Creo que fue en ese momento de la charla que, por enésima vez, brindamos. Uno tras otro decimos los nombres del destierro, quizás como un conjuro mágico para aventarles los ribetes de tragedia griega que el extrañamiento te impone en la cotidianeidad de la lejanía obligada. Hasta que en medio de los recuerdos, no sé bien a título de qué, uno de los dos dice Carta Abierta. Me parece que él, sí, sin dudas es él quien nombra a la histórica agrupación estudiantil de Filosofía y Letras de la UBA, la de los finales de los años 60 y principio de los 70, porque se acuerda de Emilio, al que todos, en aquellos años del no menos histórico Cuerpo de Delegados de la facultad, llamábamos El Príncipe y quien, junto a otras compañeras y compañeros de la agrupación, se uniría, por fuera de la militancia estudiantil, a Eduardo Jozami y Lila Pastoriza en los Comandos Populares de Liberación donde, dice el Nono, también recalé yo.

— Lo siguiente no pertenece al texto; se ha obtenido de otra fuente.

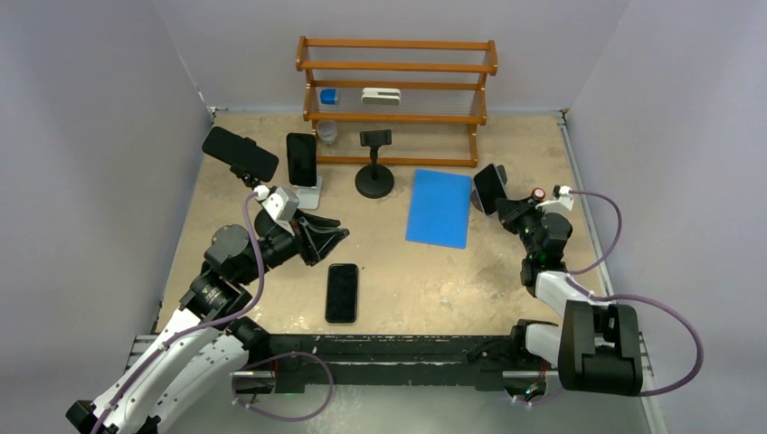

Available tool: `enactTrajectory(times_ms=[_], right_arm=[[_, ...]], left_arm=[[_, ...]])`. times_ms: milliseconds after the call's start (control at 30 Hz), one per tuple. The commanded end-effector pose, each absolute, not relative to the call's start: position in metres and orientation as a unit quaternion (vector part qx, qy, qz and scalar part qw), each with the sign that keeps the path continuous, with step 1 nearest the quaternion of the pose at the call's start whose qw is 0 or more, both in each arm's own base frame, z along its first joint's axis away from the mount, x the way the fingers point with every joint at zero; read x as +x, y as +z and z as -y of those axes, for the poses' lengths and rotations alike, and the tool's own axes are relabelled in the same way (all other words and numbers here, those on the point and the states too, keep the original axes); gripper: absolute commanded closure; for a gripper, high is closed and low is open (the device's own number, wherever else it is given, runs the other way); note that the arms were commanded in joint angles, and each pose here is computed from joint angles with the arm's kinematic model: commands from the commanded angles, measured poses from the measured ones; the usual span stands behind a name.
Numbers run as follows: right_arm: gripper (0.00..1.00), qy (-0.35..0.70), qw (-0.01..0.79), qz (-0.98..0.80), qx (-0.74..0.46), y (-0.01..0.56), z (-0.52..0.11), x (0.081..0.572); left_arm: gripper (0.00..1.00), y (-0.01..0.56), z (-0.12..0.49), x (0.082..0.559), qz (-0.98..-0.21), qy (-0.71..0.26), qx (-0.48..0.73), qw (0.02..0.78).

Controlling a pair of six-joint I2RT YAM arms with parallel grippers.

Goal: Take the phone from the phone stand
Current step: Remove the phone from the phone stand, then place the phone at the center of the board.

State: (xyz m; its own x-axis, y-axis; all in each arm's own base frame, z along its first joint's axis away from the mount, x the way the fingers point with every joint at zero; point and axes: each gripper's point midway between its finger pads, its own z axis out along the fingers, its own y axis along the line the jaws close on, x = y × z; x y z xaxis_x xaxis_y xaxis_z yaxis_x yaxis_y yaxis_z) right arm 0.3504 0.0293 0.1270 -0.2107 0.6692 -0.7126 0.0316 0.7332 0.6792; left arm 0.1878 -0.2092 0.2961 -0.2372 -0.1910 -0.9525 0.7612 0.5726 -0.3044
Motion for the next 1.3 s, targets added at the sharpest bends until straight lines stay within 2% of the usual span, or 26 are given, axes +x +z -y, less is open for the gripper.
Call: enactTrajectory(times_ms=[0,500,767,967,1000,1133,1267], right_arm=[[1.00,0.284,0.651,-0.672,0.209,0.195,-0.028,0.362],[1.00,0.366,0.662,-0.634,0.159,0.267,-0.063,0.327],[1.00,0.480,0.634,-0.602,0.070,0.310,-0.138,0.287],[1.00,0.577,0.592,-0.562,0.022,0.322,-0.186,0.248],[1.00,0.593,0.586,-0.551,0.019,0.322,-0.190,0.240],[1.00,0.646,0.571,-0.507,-0.010,0.327,-0.201,0.209],[1.00,0.688,0.555,-0.466,-0.047,0.334,-0.211,0.179]], left_arm=[[0.69,0.308,0.211,0.187,-0.653,-0.422,0.211,0.593],[0.69,0.309,0.209,0.189,-0.652,-0.419,0.206,0.597],[0.69,0.311,0.204,0.190,-0.651,-0.413,0.196,0.606],[0.67,0.326,0.210,0.179,-0.621,-0.447,0.206,0.610],[0.66,0.327,0.211,0.176,-0.615,-0.453,0.209,0.610],[0.47,0.327,0.216,0.166,-0.603,-0.483,0.214,0.598],[0.43,0.324,0.228,0.151,-0.589,-0.528,0.234,0.565]])
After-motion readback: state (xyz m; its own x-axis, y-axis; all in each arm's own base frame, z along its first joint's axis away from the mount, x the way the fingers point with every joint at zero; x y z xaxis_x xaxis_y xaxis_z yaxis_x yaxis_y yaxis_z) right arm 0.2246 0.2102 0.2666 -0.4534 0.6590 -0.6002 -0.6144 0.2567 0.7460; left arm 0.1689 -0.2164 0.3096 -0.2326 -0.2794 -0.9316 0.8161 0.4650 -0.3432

Otro brindis. El Nono lo recuerda a Emilio porque cuenta que más de una vez, caminando por las calles de Palomeras Bajas o Entrevías, esos arrabales duros del Vallecas madrileño, creyó verlo al Príncipe con su andar ligero, casi etéreo, cuando ya llevaba un tiempo como desaparecido. Espejismos, le digo y me mira. Hay un chisporroteo en esa mirada, un aviso de que el recuerdo de Emilio navega en la cubierta de otra remembranza, la de Diego en Rincón de Milberg, aquel 8 de marzo de 1971, cuando trata de recogerlo a Manuel Belloni, tendido en el piso porque lo hieren en una pierna y él, Diego, dispara su pistola hasta que lo bajan. Los canas lo abaten a Diego y luego rematan a Manolín, dice el Nono y ahora sus ojos se detienen en un punto indefinido del no tiempo y la deshora. Entonces le cuento que unos días después, en una asamblea en Filo leímos, a modo de homenaje a los dos compañeros, el comunicado de las FAP en el que se relataba el combate. Tendríamos que habernos conocido ahí, dice el Nono, porque merodeaba los bares de Urquiza e Independencia para las citas.

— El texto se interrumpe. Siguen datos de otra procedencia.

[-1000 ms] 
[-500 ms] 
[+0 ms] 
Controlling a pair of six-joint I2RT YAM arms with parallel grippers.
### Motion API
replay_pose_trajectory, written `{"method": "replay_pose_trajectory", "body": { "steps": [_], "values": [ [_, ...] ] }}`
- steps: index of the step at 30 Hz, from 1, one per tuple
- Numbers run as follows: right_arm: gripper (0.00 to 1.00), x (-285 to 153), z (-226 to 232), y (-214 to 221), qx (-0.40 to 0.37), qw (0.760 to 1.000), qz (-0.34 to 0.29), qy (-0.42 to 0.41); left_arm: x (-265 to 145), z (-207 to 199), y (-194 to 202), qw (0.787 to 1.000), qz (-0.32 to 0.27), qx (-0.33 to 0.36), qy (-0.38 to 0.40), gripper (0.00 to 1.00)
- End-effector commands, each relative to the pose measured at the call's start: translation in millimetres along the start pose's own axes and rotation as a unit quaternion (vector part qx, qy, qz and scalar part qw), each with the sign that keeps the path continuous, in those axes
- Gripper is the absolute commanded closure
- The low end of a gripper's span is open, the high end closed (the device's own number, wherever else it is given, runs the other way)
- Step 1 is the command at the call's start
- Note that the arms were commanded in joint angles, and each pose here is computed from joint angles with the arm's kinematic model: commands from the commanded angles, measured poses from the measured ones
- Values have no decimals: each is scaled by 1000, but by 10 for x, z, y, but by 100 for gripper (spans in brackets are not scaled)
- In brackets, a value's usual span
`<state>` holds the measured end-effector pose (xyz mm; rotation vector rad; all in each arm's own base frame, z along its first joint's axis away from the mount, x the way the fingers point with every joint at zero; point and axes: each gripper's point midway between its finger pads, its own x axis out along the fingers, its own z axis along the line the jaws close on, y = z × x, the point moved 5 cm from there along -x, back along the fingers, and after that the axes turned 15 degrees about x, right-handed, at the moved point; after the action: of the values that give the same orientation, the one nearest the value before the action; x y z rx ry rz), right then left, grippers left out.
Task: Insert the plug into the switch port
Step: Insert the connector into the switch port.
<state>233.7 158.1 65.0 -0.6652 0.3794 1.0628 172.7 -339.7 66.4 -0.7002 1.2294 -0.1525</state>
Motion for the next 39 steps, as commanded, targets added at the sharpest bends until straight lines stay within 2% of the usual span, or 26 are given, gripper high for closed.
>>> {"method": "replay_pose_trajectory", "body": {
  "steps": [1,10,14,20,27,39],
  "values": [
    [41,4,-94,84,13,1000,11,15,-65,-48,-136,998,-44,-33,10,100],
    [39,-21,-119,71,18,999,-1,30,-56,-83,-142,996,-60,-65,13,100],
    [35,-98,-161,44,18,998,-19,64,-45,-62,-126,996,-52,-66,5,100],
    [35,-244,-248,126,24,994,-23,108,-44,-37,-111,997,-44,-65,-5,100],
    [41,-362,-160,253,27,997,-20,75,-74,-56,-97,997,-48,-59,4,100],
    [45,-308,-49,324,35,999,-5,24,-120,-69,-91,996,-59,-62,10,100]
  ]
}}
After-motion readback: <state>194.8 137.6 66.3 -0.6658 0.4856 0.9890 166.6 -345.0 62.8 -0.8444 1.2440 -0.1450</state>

En eso soy yo quien mira a cualquier parte, como para borrarme de la cabeza que, poco tiempo después de aquella asamblea, terminaría en la cárcel de Villa Devoto, teniendo como abogados defensores a Rodolfo Ortega Peña y Eduardo Luis Duhalde quienes, para la época, ya eran dos de los más conocidos defensores de los presos políticos de la dictadura. Ahí es el turno del Nono, de percatarse de que mi memoria se interna en una bruma de recuerdos y me pregunta en qué pienso. Le digo. La mención al Pelado Ortega Peña lo pone a él en el recuerdo de Silvio Frondizi, asesinado por la Triple A al igual que Rodolfo pero, como si quisiera sacudirse de encima la pesadumbre de aquel dolor, el Nono dice Duhalde y se sonríe. De qué, le pregunto. De mis andanzas en Madrid con Eduardo, Carlos María y Marcelo, los tres hermanos Duhalde. Los Dalton, le digo yo; los llamábamos Los Dalton porque andaban los tres juntos, más Rodolfo Mattarollo, recorriendo Europa con la CADHU, la Comisión Argentina de Derechos Humanos, denunciando el genocidio.

Volvemos a reírnos y, de nuevo, a las pequeñas anécdotas, aquéllas que una y otra vez nos ayudarían a no abandonar el sueño de la revolución ni siquiera en el destierro. Ese día, el del reencuentro de los que nunca se habían encontrado, ambos supimos que ya nada nos separaría y que sería para siempre, aunque discutiéramos y discrepáramos, claro, pero aquella primera confesión, la de que ambos luchábamos por la revolución, nos marcaría indeleblemente por más de tres décadas.

Transcurrido todo ese tiempo, y hoy que el Nono ya no está, siento un orgullo inconmensurable cuando me digo que él, como expresión de toda una generación nacida durante el bautismo de fuego de 1955, es el único que logró conectar con las esperanzas y los sueños de los más jóvenes. Aunque más no fuera por eso, las pibas y los pibes lo recordarán por siempre.